Ryszard Grobelny zapowiedział, że zajmie się sprawą sygnalizacji przy przejściu dla pieszych przed MTP. „Absurdalność tego miejsca przeraża. Polecę, by ten absurd zlikwidować” - pisze prezydent Poznania.
Światła przed Międzynarodowymi Targami Poznańskimi stoją przy nieużywanym wjeździe technicznym na teren targów. Mimo to działają, a mieszkańcy Poznania skarżą się, że policja upomina ich, gdy przechodzą na czerwonym.
Gdy opisaliśmy tę sprawę, prezydent Poznania zareagował: „Znalazłem w internecie ciekawą informację o bodaj najbardziej absurdalnym przejściu dla pieszych w Poznaniu. Rzeczywiście absurdalność tego miejsca przeraża... Polecę, by ten absurd zlikwidować” - napisał Ryszard Grobelny na Facebooku.
Rzecznik prezydenta potwierdza, że przeprowadzono już rozmowę z przedstawicielami ZDM-u i polecono usunąć sygnalizację.
Wiedział wcześniej
Jak się okazuje, prezydent wiedział o istnieniu tego przejścia już wcześniej. Zareagować postanowił dopiero po przeczytaniu naszego tekstu.

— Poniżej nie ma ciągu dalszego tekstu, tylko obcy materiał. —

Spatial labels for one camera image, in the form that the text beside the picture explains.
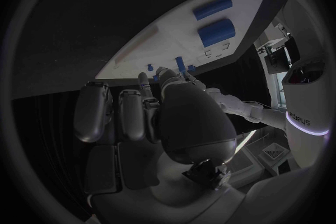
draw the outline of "wire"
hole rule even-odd
[[[272,107],[270,107],[269,105],[264,105],[264,104],[262,104],[262,103],[260,103],[260,102],[256,102],[257,104],[260,104],[260,105],[263,105],[263,106],[266,106],[266,107],[268,107],[268,108],[271,108],[272,110],[276,110],[276,109],[273,109]]]

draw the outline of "small blue part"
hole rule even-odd
[[[188,66],[188,71],[195,71],[196,67],[194,65]]]
[[[177,58],[176,58],[176,62],[177,62],[177,64],[178,64],[179,71],[180,71],[181,73],[184,73],[184,72],[185,72],[185,66],[184,66],[182,57],[177,57]]]
[[[154,68],[152,67],[152,64],[149,64],[148,65],[148,71],[153,71],[154,70]]]
[[[206,48],[220,41],[232,38],[236,35],[235,27],[228,18],[215,22],[198,30],[198,35]]]
[[[196,19],[199,21],[219,11],[232,7],[232,0],[216,0],[193,10]]]

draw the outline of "metal grate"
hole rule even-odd
[[[273,143],[267,148],[263,149],[263,151],[273,160],[275,160],[282,152],[284,152],[284,148],[276,143]]]

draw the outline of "white panel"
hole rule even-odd
[[[152,78],[159,66],[178,72],[175,60],[178,56],[183,58],[185,66],[193,64],[197,67],[233,54],[262,0],[232,0],[231,8],[197,21],[193,9],[212,1],[215,0],[189,0],[167,12],[125,44],[96,78],[137,78],[140,72]],[[197,30],[224,18],[232,21],[236,36],[204,48]],[[153,71],[147,70],[148,64],[152,64]]]

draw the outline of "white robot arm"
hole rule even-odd
[[[286,131],[286,115],[283,112],[272,109],[264,109],[257,102],[246,103],[232,95],[223,95],[217,88],[208,88],[206,93],[210,95],[225,113],[244,117],[246,120]]]

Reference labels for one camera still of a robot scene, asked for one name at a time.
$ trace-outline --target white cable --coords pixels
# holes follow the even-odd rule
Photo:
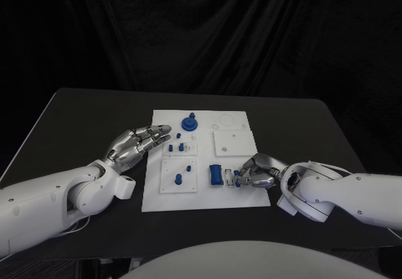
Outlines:
[[[86,227],[86,225],[88,225],[88,223],[89,223],[89,220],[90,220],[90,216],[88,216],[86,223],[85,223],[85,225],[83,225],[79,229],[72,230],[72,231],[67,231],[67,232],[62,232],[62,233],[56,234],[53,237],[50,237],[50,238],[62,237],[62,236],[66,235],[66,234],[70,234],[70,233],[75,233],[76,231],[80,231],[80,230]]]
[[[402,240],[402,237],[397,235],[397,233],[392,230],[392,229],[387,229],[392,233],[393,233],[393,235]]]
[[[317,163],[317,162],[312,162],[312,161],[308,161],[309,163],[312,164],[318,164],[319,166],[322,167],[328,167],[330,169],[334,169],[334,170],[340,170],[348,174],[353,174],[350,171],[347,171],[345,169],[343,169],[341,167],[337,167],[337,166],[331,166],[330,164],[322,164],[322,163]]]
[[[11,257],[13,255],[14,255],[14,254],[10,254],[8,256],[5,256],[5,257],[0,260],[0,262],[4,261],[5,258]]]

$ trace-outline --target black table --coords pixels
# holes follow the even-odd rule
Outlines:
[[[246,111],[259,152],[289,164],[311,160],[364,172],[318,100],[63,88],[50,100],[0,186],[100,159],[119,133],[151,124],[154,109]],[[49,239],[13,259],[160,256],[188,246],[229,240],[273,241],[308,248],[400,245],[384,228],[361,224],[340,208],[324,223],[301,214],[286,214],[275,205],[278,187],[269,190],[270,207],[141,213],[145,166],[147,158],[125,173],[136,181],[131,199],[115,198],[83,230]]]

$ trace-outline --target robotic hand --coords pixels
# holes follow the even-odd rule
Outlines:
[[[98,214],[113,196],[129,199],[135,181],[121,173],[170,139],[170,130],[168,125],[126,130],[113,140],[102,160],[1,189],[0,257],[30,248],[82,218]],[[72,210],[67,210],[67,199]]]
[[[270,188],[281,184],[278,206],[324,222],[337,205],[363,223],[402,230],[402,177],[347,170],[315,162],[285,166],[258,153],[245,162],[236,182]]]

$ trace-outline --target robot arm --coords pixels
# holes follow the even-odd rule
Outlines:
[[[0,189],[0,257],[30,248],[98,214],[113,196],[129,199],[135,182],[119,174],[170,139],[170,130],[170,126],[126,130],[102,160]],[[67,210],[67,199],[73,210]]]
[[[288,167],[279,164],[258,153],[246,161],[236,180],[243,185],[266,188],[279,181],[278,206],[289,214],[299,212],[311,220],[324,222],[337,205],[360,222],[402,230],[402,177],[367,173],[348,173],[343,177],[332,169],[345,170],[314,162]]]

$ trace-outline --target blue cylinder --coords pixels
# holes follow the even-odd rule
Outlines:
[[[234,174],[234,176],[237,176],[239,175],[239,171],[237,170],[233,170],[233,174]]]
[[[223,185],[220,165],[219,164],[211,164],[209,166],[209,171],[210,171],[210,184],[211,185]]]
[[[197,121],[194,119],[194,113],[191,112],[190,113],[190,116],[185,117],[181,121],[181,128],[185,130],[185,131],[193,131],[196,128],[197,128]]]
[[[181,184],[181,175],[177,173],[175,174],[175,180],[174,180],[174,183],[177,184],[177,185],[180,185]]]

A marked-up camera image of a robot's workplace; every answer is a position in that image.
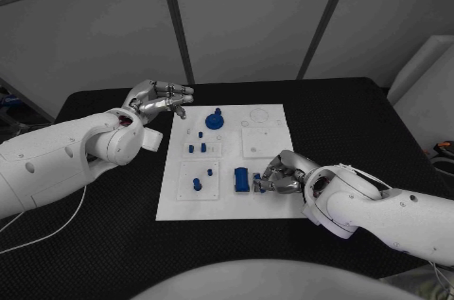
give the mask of black textured tablecloth
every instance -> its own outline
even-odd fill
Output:
[[[375,83],[366,78],[220,83],[193,86],[193,105],[284,104],[295,152],[320,165],[352,164],[396,188],[448,197],[441,178]],[[120,107],[128,89],[71,95],[58,122]],[[305,219],[154,221],[171,113],[148,127],[164,134],[157,153],[101,175],[86,188],[66,229],[0,255],[0,298],[128,298],[210,263],[292,259],[373,278],[425,261],[389,249],[359,229],[349,240]],[[29,211],[0,234],[0,249],[53,232],[71,217],[81,191]]]

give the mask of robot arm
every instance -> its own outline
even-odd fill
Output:
[[[454,201],[378,188],[344,165],[320,167],[284,150],[255,184],[281,193],[303,192],[303,214],[347,239],[360,226],[398,251],[454,265]]]
[[[186,118],[181,103],[194,90],[145,80],[121,108],[52,125],[0,145],[0,219],[55,202],[99,175],[125,165],[140,148],[157,151],[161,134],[144,128],[170,110]],[[95,156],[88,161],[86,154]]]

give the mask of small blue piece
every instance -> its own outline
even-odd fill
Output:
[[[249,191],[248,169],[245,167],[238,167],[235,169],[235,191],[236,192]]]
[[[254,180],[259,180],[259,173],[255,173]]]
[[[200,191],[202,190],[200,180],[197,178],[194,178],[192,182],[194,184],[194,190]]]
[[[206,117],[206,120],[205,120],[205,124],[206,124],[206,127],[209,129],[219,129],[222,127],[222,125],[225,124],[225,119],[223,117],[220,116],[222,112],[220,112],[220,108],[216,108],[216,111],[213,114],[210,114],[207,117]]]

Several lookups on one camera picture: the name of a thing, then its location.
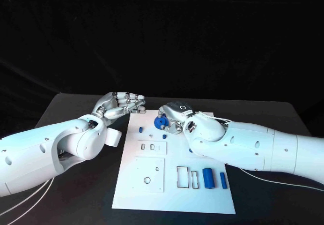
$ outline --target white board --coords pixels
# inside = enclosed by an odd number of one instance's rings
[[[130,115],[113,208],[235,214],[231,185],[228,182],[228,189],[222,188],[219,176],[221,172],[226,174],[225,164],[190,153],[183,133],[173,135],[159,130],[153,124],[156,117],[156,110],[147,110],[146,114]],[[138,154],[138,141],[167,142],[167,154],[146,155],[143,152]],[[143,178],[146,175],[143,172],[137,173],[138,158],[164,159],[163,192],[157,193],[157,189],[153,192],[146,190]],[[186,166],[189,169],[189,188],[177,187],[177,166]],[[216,185],[213,189],[205,188],[205,168],[213,169]],[[199,189],[193,189],[192,171],[198,171]]]

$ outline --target blue component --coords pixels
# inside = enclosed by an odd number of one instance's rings
[[[203,169],[203,175],[205,175],[205,188],[208,189],[215,188],[215,177],[210,168]]]
[[[167,126],[169,125],[169,120],[166,116],[162,116],[162,118],[156,118],[154,120],[154,126],[162,130],[162,125]]]
[[[221,173],[221,180],[222,180],[222,187],[223,187],[223,189],[228,189],[225,173],[223,172]]]

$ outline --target dark table surface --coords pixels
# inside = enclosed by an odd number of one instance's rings
[[[39,120],[38,127],[72,120],[91,113],[101,96],[58,94]],[[157,110],[179,98],[147,97],[147,109]],[[238,122],[264,125],[287,133],[310,135],[290,103],[185,99],[199,111]],[[26,224],[324,224],[324,192],[258,180],[226,165],[236,215],[120,210],[113,199],[120,171],[130,116],[121,117],[113,128],[123,132],[118,147],[105,146],[100,155],[75,165],[55,180],[42,201],[15,223]],[[280,172],[251,172],[264,179],[324,189],[316,181]],[[19,203],[36,190],[0,198],[0,212]],[[30,208],[45,189],[13,211],[0,217],[7,224]]]

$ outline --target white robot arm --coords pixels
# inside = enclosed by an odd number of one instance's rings
[[[110,92],[90,115],[0,139],[0,197],[25,191],[92,159],[121,132],[107,128],[127,113],[146,113],[144,96]]]
[[[166,104],[159,109],[159,118],[173,122],[162,125],[164,131],[183,131],[190,151],[199,156],[246,170],[291,173],[324,184],[323,138],[196,114],[185,102]]]

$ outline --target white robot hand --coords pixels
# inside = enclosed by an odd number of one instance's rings
[[[91,114],[0,139],[0,197],[25,191],[92,159],[121,132],[107,128],[127,113],[146,113],[144,96],[110,92]]]
[[[257,124],[210,117],[202,112],[195,114],[185,102],[170,102],[159,109],[154,124],[170,133],[183,131],[196,155],[246,170],[291,173],[324,184],[320,169],[324,168],[323,138],[287,134]]]

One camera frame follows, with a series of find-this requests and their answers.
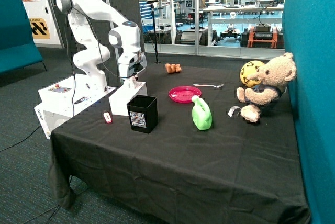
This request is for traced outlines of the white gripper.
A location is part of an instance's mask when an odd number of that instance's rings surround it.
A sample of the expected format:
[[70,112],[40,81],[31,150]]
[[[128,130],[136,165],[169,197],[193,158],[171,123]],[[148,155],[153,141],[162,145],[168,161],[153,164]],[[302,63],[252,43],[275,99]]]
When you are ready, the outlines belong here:
[[119,74],[122,79],[128,79],[147,67],[147,60],[144,52],[124,52],[118,59]]

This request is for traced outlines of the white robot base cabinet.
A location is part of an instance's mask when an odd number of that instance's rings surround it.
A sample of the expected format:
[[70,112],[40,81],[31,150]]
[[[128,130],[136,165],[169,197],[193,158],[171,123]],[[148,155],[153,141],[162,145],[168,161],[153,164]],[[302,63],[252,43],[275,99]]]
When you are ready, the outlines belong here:
[[[35,113],[46,138],[50,139],[51,132],[55,128],[114,90],[115,88],[111,86],[103,87],[100,91],[92,89],[88,84],[88,76],[85,74],[70,76],[38,90],[41,103],[35,107]],[[74,104],[82,97],[89,97],[89,99]]]

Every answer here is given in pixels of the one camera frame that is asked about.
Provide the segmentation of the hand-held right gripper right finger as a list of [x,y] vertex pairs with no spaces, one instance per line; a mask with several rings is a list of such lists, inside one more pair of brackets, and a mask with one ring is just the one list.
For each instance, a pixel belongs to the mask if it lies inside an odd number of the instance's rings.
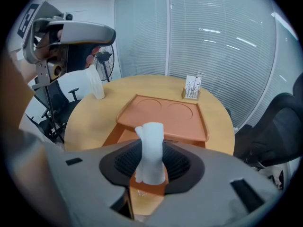
[[204,174],[187,192],[167,194],[147,227],[254,227],[282,196],[273,182],[231,155],[183,143],[165,149],[195,156]]

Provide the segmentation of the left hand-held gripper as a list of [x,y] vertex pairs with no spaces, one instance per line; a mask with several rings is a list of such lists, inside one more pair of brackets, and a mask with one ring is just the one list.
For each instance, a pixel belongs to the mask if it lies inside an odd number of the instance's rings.
[[49,86],[66,73],[66,44],[113,44],[116,39],[116,31],[106,25],[68,18],[68,13],[45,0],[31,2],[25,11],[17,34],[25,60],[36,67],[33,90]]

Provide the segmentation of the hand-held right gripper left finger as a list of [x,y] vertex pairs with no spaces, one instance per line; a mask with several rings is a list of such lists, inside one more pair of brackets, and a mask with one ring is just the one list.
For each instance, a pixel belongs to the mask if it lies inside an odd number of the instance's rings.
[[56,185],[62,195],[74,227],[142,227],[111,209],[125,188],[113,185],[101,173],[103,156],[122,144],[84,151],[63,152],[57,145],[44,143]]

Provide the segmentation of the person's left hand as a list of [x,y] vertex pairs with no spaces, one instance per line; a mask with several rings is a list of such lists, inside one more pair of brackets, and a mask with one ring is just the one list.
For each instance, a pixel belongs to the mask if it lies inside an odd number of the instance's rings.
[[85,66],[86,68],[88,68],[93,63],[95,55],[99,52],[99,50],[100,50],[99,46],[95,47],[92,50],[91,54],[86,58],[86,66]]

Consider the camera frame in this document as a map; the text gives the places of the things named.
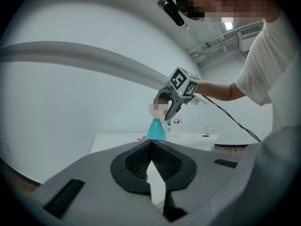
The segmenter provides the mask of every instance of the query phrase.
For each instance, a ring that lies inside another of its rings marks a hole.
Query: white curved wall
[[[107,3],[40,4],[14,18],[1,48],[33,41],[85,44],[123,55],[166,76],[177,66],[200,76],[196,64],[163,31]],[[97,133],[147,131],[151,122],[148,103],[156,90],[46,61],[0,65],[1,156],[11,167],[43,183],[88,154]],[[199,107],[190,104],[181,112],[183,131],[199,132]]]

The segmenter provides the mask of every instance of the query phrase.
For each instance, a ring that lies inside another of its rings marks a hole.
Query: person
[[[299,41],[274,0],[176,0],[192,19],[200,17],[262,17],[264,26],[253,42],[241,74],[232,84],[201,81],[195,93],[222,101],[248,96],[258,105],[271,103],[268,91],[284,73]],[[273,106],[272,131],[282,128]]]

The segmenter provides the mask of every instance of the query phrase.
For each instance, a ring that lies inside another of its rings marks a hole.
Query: teal bottle
[[[150,124],[149,131],[146,135],[146,140],[165,140],[166,136],[164,133],[164,128],[159,118],[154,118]]]

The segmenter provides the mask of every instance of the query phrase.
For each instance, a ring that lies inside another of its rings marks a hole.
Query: black rubber pad
[[[220,165],[223,165],[223,166],[226,166],[226,167],[230,167],[230,168],[236,168],[237,166],[237,162],[234,162],[234,161],[227,161],[227,160],[223,160],[223,159],[216,159],[214,161],[214,163],[217,163],[217,164],[220,164]]]
[[[84,184],[85,182],[81,180],[71,179],[44,207],[44,210],[57,218],[61,218]]]

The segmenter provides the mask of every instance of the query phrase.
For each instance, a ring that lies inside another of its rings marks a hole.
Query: ceiling
[[[193,55],[197,58],[194,58],[194,61],[202,66],[208,61],[214,59],[214,57],[220,57],[231,52],[235,46],[230,44],[230,49],[227,49],[228,46],[225,46],[224,49],[221,49],[222,53],[210,54],[205,43],[214,45],[218,42],[223,42],[234,36],[237,36],[237,30],[243,25],[262,21],[261,19],[249,18],[249,19],[240,19],[239,21],[234,21],[233,29],[230,32],[226,33],[226,28],[224,23],[220,22],[208,22],[204,19],[195,21],[183,16],[185,24],[184,26],[177,26],[173,20],[157,6],[159,0],[103,0],[106,2],[114,3],[119,6],[130,9],[140,16],[150,20],[161,29],[163,29],[170,37],[181,46],[189,55]]]

- Tak jak wszyscy poznaniacy, w tym i dziennikarze, prezydent wiedział o istnieniu tego przejścia. Tyle, że sprawa stała się medialna, kiedy posypały się mandaty za przechodzenie na czerwonym świetle i prezydent odniósł się do Waszego tekstu - przyznaje Paweł Marciniak, rzecznik prasowy prezydenta Poznania.
Sklonować prezydenta?
Rzecznik tłumaczy, że podobnych zgłoszeń o absurdach drogowych jest wiele, ale Ryszard Grobelny "nie ma fizycznej możliwości interweniować wszędzie".
- Poznań to półmilionowe miasto. Oczywiście interwencje są zgłaszane prezydentowi i miejskim jednostkom, ale trudno wymagać by we wszystkich działaniach to prezydent brał aktywnie udział. Musielibyśmy mieć prezydenta sklonowanego kilkanaście razy.